To compare the utility of a novel metal artifact reduction algorithm to standard imaging in improving visualization of key structures, diagnostic confidence, and patient-level confidence in malignancy in patients with suspected bladder cancer.

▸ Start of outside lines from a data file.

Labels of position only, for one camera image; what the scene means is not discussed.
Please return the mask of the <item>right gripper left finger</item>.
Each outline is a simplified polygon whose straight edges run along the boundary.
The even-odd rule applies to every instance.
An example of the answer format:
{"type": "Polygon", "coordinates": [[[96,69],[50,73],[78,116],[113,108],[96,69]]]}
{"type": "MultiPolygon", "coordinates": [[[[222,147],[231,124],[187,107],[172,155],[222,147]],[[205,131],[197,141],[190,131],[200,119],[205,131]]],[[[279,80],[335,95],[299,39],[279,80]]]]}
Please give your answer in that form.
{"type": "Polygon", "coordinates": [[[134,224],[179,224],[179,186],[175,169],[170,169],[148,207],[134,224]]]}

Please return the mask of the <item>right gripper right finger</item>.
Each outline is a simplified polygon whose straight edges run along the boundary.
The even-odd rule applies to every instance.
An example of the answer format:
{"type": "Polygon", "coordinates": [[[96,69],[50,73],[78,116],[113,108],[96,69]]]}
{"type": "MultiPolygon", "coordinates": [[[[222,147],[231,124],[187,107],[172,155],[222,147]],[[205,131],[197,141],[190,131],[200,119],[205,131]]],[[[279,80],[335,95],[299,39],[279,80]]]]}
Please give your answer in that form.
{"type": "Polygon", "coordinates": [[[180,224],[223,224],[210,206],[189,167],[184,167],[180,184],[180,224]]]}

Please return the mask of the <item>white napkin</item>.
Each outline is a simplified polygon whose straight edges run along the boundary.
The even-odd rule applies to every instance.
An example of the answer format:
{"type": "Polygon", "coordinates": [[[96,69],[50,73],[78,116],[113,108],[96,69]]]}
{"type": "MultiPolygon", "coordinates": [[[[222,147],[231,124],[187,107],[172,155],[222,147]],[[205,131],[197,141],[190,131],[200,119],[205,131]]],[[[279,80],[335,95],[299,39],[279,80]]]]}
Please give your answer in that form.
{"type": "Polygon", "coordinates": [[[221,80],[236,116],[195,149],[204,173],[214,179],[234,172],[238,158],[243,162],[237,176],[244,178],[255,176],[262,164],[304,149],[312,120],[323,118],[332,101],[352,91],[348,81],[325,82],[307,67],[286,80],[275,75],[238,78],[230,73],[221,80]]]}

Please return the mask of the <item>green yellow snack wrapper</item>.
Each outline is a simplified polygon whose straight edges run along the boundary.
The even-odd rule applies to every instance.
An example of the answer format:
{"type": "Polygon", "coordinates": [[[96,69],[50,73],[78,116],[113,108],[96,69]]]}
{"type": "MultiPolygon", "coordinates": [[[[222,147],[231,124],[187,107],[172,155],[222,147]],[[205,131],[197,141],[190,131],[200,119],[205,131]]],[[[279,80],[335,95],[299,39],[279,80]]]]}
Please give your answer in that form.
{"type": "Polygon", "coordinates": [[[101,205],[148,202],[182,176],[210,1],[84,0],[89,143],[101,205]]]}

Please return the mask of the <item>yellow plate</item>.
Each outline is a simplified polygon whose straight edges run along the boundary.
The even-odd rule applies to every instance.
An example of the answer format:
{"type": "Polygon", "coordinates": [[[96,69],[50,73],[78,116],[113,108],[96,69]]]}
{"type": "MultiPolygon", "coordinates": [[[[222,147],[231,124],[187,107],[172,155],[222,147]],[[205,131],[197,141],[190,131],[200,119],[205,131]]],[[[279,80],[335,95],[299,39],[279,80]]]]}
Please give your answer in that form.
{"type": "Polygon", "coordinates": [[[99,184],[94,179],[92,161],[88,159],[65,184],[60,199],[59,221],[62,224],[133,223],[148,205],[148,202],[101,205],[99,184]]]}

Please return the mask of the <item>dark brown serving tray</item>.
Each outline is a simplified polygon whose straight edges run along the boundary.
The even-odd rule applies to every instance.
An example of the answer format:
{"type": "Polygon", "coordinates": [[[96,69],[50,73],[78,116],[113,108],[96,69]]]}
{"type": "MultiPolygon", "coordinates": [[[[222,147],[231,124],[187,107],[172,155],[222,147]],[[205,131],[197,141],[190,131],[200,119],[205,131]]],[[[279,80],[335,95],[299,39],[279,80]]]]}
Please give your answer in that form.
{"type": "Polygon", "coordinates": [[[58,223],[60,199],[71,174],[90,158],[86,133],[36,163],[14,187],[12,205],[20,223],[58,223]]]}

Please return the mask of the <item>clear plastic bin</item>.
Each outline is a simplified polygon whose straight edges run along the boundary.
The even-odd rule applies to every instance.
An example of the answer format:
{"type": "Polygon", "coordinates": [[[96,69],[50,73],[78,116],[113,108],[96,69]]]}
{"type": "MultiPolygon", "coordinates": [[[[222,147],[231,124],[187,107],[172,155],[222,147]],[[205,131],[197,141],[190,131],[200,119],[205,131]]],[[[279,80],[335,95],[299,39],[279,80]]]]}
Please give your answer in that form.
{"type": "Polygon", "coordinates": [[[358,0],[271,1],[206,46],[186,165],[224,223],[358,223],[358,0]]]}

Patients with hip implants undergoing CT urography for suspected bladder malignancy were enrolled. Images were reconstructed using 3 methods: (1) Filtered Back Projection (FBP), (2) Iterative Metal Artifact Reduction (iMAR), and (3) Adaptive Iterative Metal Artifact Reduction (AiMAR) strength 4. In multiple reading sessions, three radiologists graded visualization of critical anatomic structures and artifact severity (6-point scales, lower scores desirable), and diagnostic confidence in blinded fashion. They also graded patient-level confidence in malignancy based on imaging findings in each patient.

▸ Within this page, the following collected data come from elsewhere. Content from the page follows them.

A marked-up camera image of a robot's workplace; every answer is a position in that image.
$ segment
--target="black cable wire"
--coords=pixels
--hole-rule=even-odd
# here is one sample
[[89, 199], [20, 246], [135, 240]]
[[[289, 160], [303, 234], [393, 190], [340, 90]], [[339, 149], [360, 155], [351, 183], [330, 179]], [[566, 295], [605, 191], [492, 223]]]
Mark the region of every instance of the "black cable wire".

Thirty-two patients (8 females) with a mean age of 74.5 ± 8.5 years were included. The median (range) visualization scores for FBP, iMAR, and AiMAR were 3.6 (1.1-4.9), 1.6 (0.3-2.8), and 1.6 (0.3-2.6), respectively. Both iMAR and AiMAR had anatomic visualization and artifact scores better than FBP (P < 0.001 for both) and similar to each other (P > 0.05). Structures with the most improvement in visualization score with the use of metal artifact reduction algorithms included the obturator internus muscle, internal and external iliac nodal chains, and vagina. iMAR and AiMAR improved diagnostic confidence (P < 0.001) and patient-level confidence in malignancy (P ≤ 0.24).

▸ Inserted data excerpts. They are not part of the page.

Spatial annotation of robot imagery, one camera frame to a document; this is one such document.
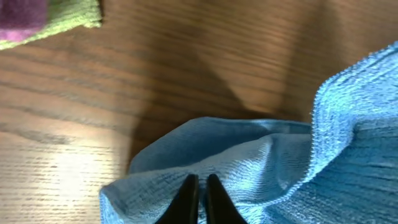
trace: green cloth
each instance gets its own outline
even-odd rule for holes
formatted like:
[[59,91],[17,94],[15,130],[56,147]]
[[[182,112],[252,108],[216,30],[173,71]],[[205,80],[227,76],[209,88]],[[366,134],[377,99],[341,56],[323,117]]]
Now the green cloth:
[[49,0],[45,28],[22,42],[0,41],[0,50],[65,32],[77,26],[101,26],[101,11],[97,0]]

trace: wooden table
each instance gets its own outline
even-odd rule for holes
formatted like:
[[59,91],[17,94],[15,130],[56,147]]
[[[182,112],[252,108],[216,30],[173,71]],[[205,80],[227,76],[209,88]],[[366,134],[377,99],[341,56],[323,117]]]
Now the wooden table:
[[398,39],[393,0],[103,8],[100,29],[0,52],[0,223],[99,223],[100,187],[173,128],[309,121],[324,80]]

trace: folded cloth
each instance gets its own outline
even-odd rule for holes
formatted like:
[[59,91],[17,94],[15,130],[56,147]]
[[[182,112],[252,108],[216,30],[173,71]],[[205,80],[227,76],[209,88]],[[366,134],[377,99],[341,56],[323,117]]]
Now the folded cloth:
[[0,0],[0,40],[22,41],[43,29],[47,0]]
[[102,223],[154,223],[188,174],[202,190],[217,174],[248,223],[397,223],[398,42],[327,80],[312,124],[199,118],[166,134],[101,189]]
[[[20,21],[22,17],[18,17],[13,19],[14,17],[8,16],[10,12],[13,12],[12,15],[18,16],[19,11],[15,11],[14,6],[12,6],[12,11],[7,10],[7,13],[4,13],[4,7],[7,5],[15,5],[20,2],[26,2],[26,7],[31,6],[33,4],[38,4],[34,7],[31,7],[30,10],[24,10],[23,13],[32,13],[29,18],[25,18],[26,21],[41,21],[42,16],[47,16],[47,24],[45,27],[39,31],[40,29],[36,30],[29,30],[27,34],[16,34],[16,32],[10,32],[8,29],[6,32],[7,39],[13,40],[22,40],[24,37],[27,37],[34,32],[37,32],[32,37],[27,38],[26,40],[20,42],[11,42],[7,40],[0,40],[0,50],[8,49],[15,47],[17,45],[25,44],[33,40],[43,39],[50,35],[55,35],[60,32],[65,32],[77,26],[85,26],[85,27],[99,27],[101,25],[101,11],[98,5],[97,0],[0,0],[0,5],[3,6],[3,9],[0,9],[0,18],[6,17],[7,22],[1,22],[1,24],[8,24],[8,27],[16,26],[16,24],[20,25]],[[36,7],[42,8],[43,2],[47,2],[47,15],[43,13],[39,13],[39,10]],[[1,35],[0,31],[0,39],[4,39],[4,33]]]

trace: blue microfiber cloth
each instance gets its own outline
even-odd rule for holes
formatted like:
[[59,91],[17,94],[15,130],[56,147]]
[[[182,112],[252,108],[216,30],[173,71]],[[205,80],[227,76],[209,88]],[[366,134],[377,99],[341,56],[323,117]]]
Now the blue microfiber cloth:
[[[327,80],[312,124],[199,118],[101,189],[102,223],[154,223],[188,174],[217,174],[248,223],[398,223],[398,42]],[[199,223],[206,223],[203,204]]]

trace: wood grain
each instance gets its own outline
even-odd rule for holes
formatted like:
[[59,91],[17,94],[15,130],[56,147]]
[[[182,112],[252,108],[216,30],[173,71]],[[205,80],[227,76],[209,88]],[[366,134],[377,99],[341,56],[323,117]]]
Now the wood grain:
[[398,1],[103,1],[104,25],[0,52],[0,223],[99,223],[98,190],[192,118],[309,121],[398,39]]

For patients with hip prostheses and suspected bladder malignancy, the use of iMAR or AiMAR was shown to significantly reduce metal artifacts, thus improving diagnostic confidence and patient-level confidence in malignancy.
比较一种新型金属伪影减少算法与标准成像在改善疑似膀胱癌患者关键结构的可视化、诊断信心以及患者对恶性肿瘤的信心方面的效用。
纳入因疑似膀胱恶性肿瘤接受CT尿路造影的髋关节植入物患者。图像采用三种方法重建:(1)滤波反投影(FBP),(2)迭代金属伪影减少(iMAR),以及(3)自适应迭代金属伪影减少(AiMAR)强度4。在多次读片过程中,三名放射科医生以盲法对关键解剖结构的可视化和伪影严重程度(6分制,分数越低越好)以及诊断信心进行评分。他们还根据每位患者的影像学表现对患者对恶性肿瘤的信心进行评分。
纳入32例患者(8例女性),平均年龄74.5±8.5岁。FBP、iMAR和AiMAR的可视化评分中位数(范围)分别为3.6(1.1 - 4.9)、1.6(0.3 - 2.8)和1.6(0.3 - 2.6)。iMAR和AiMAR的解剖结构可视化和伪影评分均优于FBP(两者P均<0.001)且彼此相似(P>0.05)。使用金属伪影减少算法后可视化评分改善最大的结构包括闭孔内肌、髂内和髂外淋巴结链以及阴道。iMAR和AiMAR提高了诊断信心(P<0.001)以及患者对恶性肿瘤的信心(P≤0.24)。
对于有髋关节假体且疑似膀胱恶性肿瘤的患者,使用iMAR或AiMAR可显著减少金属伪影,从而提高诊断信心以及患者对恶性肿瘤的信心。